UNA FOTO, UNA HISTORIA

Un viaje a las raíces

Un viaje a las raíces

Volver a las raíces de nuestra historia resulta siempre un viaje sanador.

Los pueblos antiguos tienen encanto. Como un reloj detenido en el tiempo marcan las mismas escenas una y otra vez. Los pueblos viejos nunca envejecen, están allí contando el mismo cuento por generaciones. Ven pasar desde la vereda las lluvias, los granizos y los soles de primavera.

Un día Daniel* llegó al lugar que vió nacer a su madre y a su padre. Escondido en el sur de Italia esperando visitas que den de qué hablar, el pueblo de  Corigliano Calabro lo recibió. Y de la mano de su padre, ya grande y algo cansado, pudo ver y sentir las historias tantas veces escuchadas.

Las callecitas de piedra, las veredas, los balcones. Esas puertas tan de madera, que esconden familias enteras rodeando la mesa los domingos de pasta con tuco. Y de la mano de su padre, hinchados de emoción en el pecho ambos, caminaron. Y comieron y tomaron café y charlaron con el pueblo amable, tan italiano. Y ambos se reconocieron: Daniel en su padre, y su padre en él.

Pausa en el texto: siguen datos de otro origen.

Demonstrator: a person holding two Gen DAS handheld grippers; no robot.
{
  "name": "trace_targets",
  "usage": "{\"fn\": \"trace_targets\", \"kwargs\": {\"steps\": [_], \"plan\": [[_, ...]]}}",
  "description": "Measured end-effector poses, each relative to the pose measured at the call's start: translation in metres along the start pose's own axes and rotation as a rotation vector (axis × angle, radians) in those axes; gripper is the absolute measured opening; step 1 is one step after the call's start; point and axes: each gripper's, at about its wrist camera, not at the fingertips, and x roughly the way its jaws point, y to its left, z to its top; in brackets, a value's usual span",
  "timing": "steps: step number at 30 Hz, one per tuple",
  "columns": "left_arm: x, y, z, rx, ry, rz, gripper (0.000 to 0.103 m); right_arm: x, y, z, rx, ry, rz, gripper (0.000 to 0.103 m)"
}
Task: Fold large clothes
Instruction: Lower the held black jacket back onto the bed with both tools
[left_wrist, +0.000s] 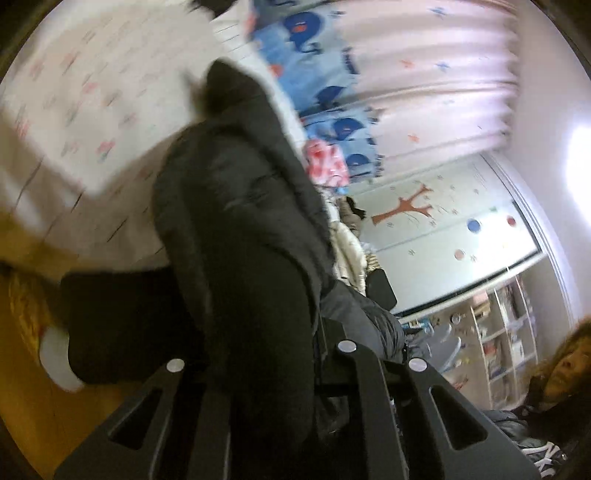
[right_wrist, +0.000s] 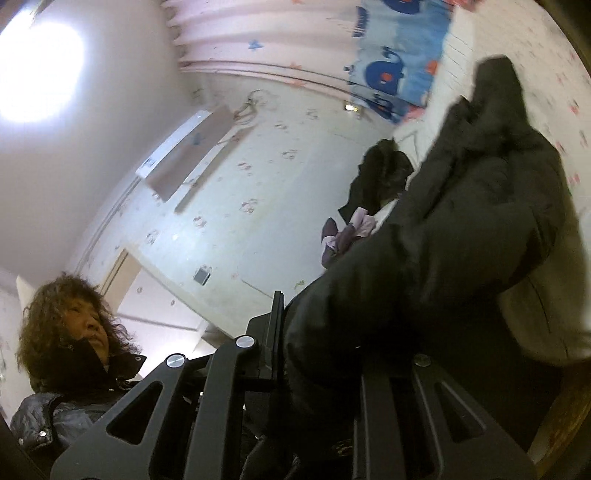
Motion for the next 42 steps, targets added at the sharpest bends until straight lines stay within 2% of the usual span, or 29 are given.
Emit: {"fn": "trace_targets", "kwargs": {"steps": [2, 5, 9, 12, 16, 21, 27, 31, 36, 39, 42], "plan": [[0.002, 0.001, 0.002, -0.010, -0.019, -0.025, 0.013, -0.002, -0.004, 0.004, 0.004, -0.020, 0.021, 0.015], [0.001, -0.019, 0.019, 0.033, -0.058, -0.062, 0.013, 0.003, 0.002, 0.024, -0.039, -0.025, 0.035, 0.015], [-0.001, -0.059, 0.059, 0.115, -0.136, -0.114, 0.013, 0.029, 0.029, 0.058, -0.112, -0.042, 0.057, 0.015], [0.005, -0.074, 0.089, 0.130, -0.168, -0.140, 0.013, 0.041, 0.038, 0.089, -0.139, -0.079, 0.070, 0.015], [0.031, -0.086, 0.145, 0.118, -0.210, -0.161, 0.013, 0.061, 0.035, 0.132, -0.136, -0.116, 0.035, 0.015], [0.069, -0.093, 0.211, 0.125, -0.240, -0.152, 0.013, 0.083, 0.017, 0.196, -0.105, -0.158, -0.064, 0.015], [0.126, -0.073, 0.286, 0.065, -0.273, -0.090, 0.013, 0.108, -0.036, 0.266, -0.043, -0.200, -0.228, 0.015], [0.167, -0.041, 0.319, 0.011, -0.292, 0.017, 0.013, 0.123, -0.092, 0.295, 0.034, -0.227, -0.360, 0.015], [0.205, 0.017, 0.330, -0.086, -0.304, 0.157, 0.014, 0.136, -0.182, 0.304, 0.153, -0.227, -0.518, 0.015], [0.218, 0.042, 0.326, -0.106, -0.297, 0.210, 0.016, 0.144, -0.212, 0.301, 0.149, -0.205, -0.565, 0.014], [0.228, 0.047, 0.329, -0.110, -0.269, 0.268, 0.017, 0.149, -0.223, 0.301, 0.146, -0.182, -0.610, 0.014]]}}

De aquí vengo. De aquí venís.

Diálogo de miradas y de corazones abiertos que se conectan sin hablar.

Pasó un año y Daniel llevó a su familia, a su mujer y sus hijas. Y con tanto orgullo como emoción les mostró: sus raíces, el legado, tradiciones lejanas  que habitan en él. Conocer nuestra historia es importante. Tener el  privilegio de ir al desván de los recuerdos de la mano de nuestros padres mucho más.

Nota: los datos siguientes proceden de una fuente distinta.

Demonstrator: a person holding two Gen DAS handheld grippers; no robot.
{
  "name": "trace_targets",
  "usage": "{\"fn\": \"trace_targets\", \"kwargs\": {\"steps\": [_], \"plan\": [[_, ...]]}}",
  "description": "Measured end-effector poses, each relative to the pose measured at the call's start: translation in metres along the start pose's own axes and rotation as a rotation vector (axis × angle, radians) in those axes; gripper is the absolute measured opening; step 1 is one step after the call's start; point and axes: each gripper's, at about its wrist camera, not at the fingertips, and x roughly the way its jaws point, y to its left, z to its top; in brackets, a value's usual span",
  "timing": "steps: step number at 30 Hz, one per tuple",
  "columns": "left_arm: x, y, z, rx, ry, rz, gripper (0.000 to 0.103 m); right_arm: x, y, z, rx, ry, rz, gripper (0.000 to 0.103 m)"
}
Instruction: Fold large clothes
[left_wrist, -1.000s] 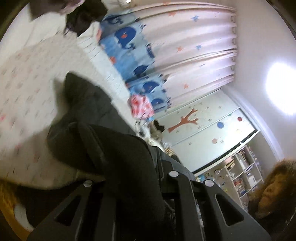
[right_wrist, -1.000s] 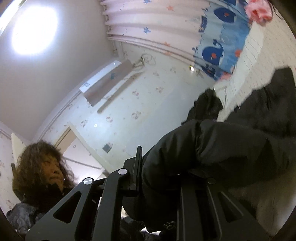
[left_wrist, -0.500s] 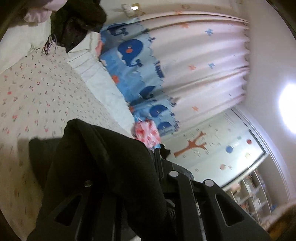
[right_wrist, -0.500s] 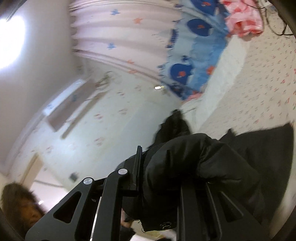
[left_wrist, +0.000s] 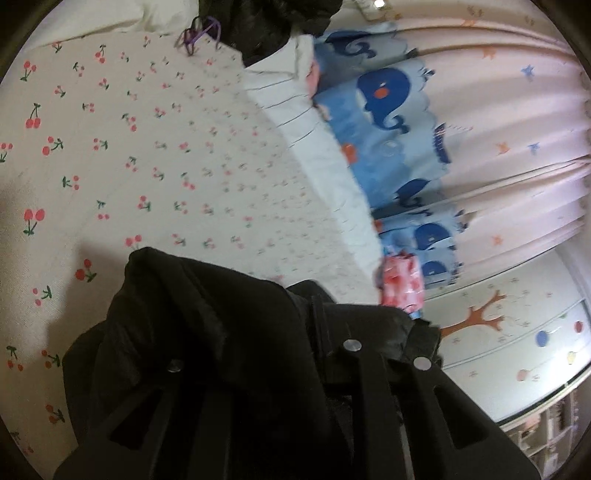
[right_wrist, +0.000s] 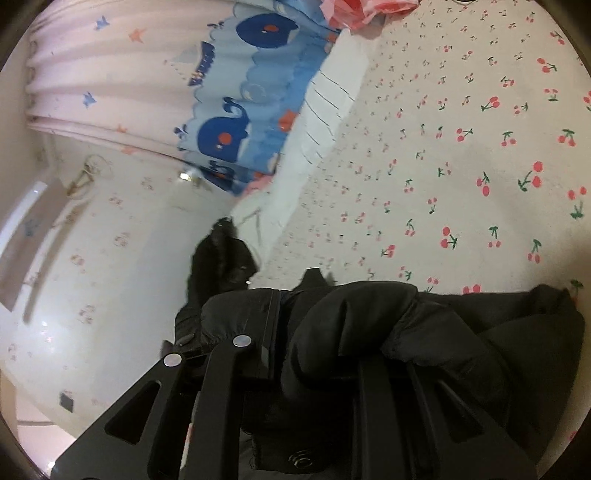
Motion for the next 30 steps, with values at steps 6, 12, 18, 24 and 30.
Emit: {"fn": "trace_targets", "kwargs": {"steps": [6, 12, 18, 24, 30], "plan": [[-0.021, -0.012, 0.014, -0.133, 0.064, -0.064, 0.065, -0.010, 0.000, 0.004, 0.101, 0.023, 0.006, 0.044], [-0.099, -0.059, 0.024, -0.087, -0.136, -0.165, 0.096, -0.043, 0.062, -0.010, -0.033, -0.067, -0.003, 0.078], [-0.030, -0.170, -0.036, 0.468, 0.002, -0.018, 0.097, 0.026, 0.155, -0.032, -0.503, 0.016, -0.292, 0.083], [0.098, -0.160, -0.058, 0.635, 0.145, 0.240, 0.097, 0.141, 0.125, -0.032, -0.673, 0.133, -0.657, 0.083], [0.122, -0.111, -0.056, 0.534, 0.161, 0.244, 0.097, 0.176, 0.053, -0.020, -0.516, 0.188, -0.674, 0.085]]}}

Poco tiempo después el papá de Daniel falleció, la historia tiene algo de mágica. Daniel cruzó el mar: primero cual aprendiz, acompañando a papá, más tarde como maestro, enseñando a sus hijas. De esto se trata una herencia, de la apropiación de aquello que es nuestro.

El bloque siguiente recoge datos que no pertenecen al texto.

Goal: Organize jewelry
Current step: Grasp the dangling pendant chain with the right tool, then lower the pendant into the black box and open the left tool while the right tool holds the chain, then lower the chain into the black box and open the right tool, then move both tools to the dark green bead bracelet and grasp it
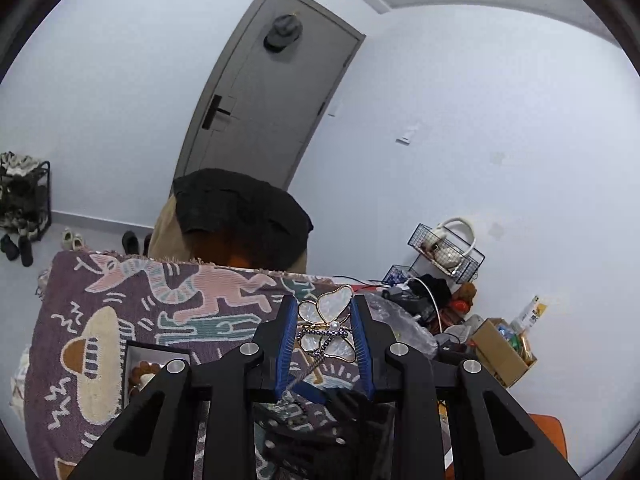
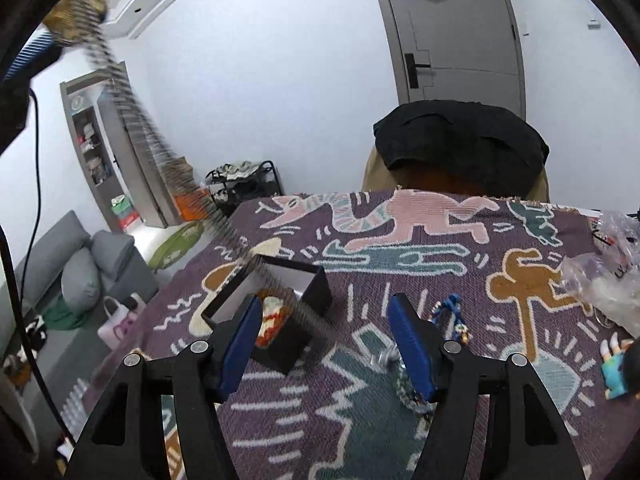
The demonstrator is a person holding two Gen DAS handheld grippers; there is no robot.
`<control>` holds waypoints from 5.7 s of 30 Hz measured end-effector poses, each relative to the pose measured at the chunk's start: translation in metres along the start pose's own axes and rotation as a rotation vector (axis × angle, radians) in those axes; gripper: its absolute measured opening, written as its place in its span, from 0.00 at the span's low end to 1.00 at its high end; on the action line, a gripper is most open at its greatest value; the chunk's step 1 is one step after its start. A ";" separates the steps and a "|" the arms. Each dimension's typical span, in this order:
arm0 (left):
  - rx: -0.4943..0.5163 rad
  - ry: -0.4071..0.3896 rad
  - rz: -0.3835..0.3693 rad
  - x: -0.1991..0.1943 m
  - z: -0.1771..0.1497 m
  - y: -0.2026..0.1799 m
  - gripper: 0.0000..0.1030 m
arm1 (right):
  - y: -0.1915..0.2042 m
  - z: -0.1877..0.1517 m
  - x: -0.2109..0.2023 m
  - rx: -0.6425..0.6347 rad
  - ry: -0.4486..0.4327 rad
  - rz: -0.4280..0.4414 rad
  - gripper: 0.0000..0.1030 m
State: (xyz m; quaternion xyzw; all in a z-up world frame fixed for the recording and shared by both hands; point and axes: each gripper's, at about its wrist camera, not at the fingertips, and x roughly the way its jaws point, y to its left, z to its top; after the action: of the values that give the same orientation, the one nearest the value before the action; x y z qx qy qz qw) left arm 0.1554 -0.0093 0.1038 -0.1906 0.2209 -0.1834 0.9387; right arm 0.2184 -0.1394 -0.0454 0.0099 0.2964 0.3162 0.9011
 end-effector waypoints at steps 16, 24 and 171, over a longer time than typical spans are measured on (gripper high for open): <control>-0.044 -0.001 0.116 0.006 -0.007 0.046 0.28 | 0.000 0.043 -0.061 0.007 -0.156 -0.024 0.03; -0.094 0.033 0.176 0.017 -0.018 0.080 0.28 | 0.019 0.068 -0.094 -0.038 -0.215 -0.007 0.03; 0.059 0.528 0.294 0.217 -0.146 0.061 0.31 | -0.156 -0.076 -0.001 0.349 0.242 -0.169 0.52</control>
State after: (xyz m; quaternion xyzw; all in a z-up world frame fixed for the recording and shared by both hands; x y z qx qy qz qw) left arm 0.2824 -0.0900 -0.1189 -0.0751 0.4771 -0.0950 0.8705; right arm 0.2647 -0.2779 -0.1392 0.1027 0.4521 0.1823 0.8671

Y el camino de hacernos propietarios es pasar de hijos a padres de ese cuento que alguna vez nos contaron. De escuchas a narradores. Y al recrearlo con nuevas comas y nuevos puntos,  le volvemos a dar vida .

Una y otra vez, y otra vez más. Y así de generación en generación.

Multipliquemos lo bueno

*Basada en la historia real de Daniel Risafi.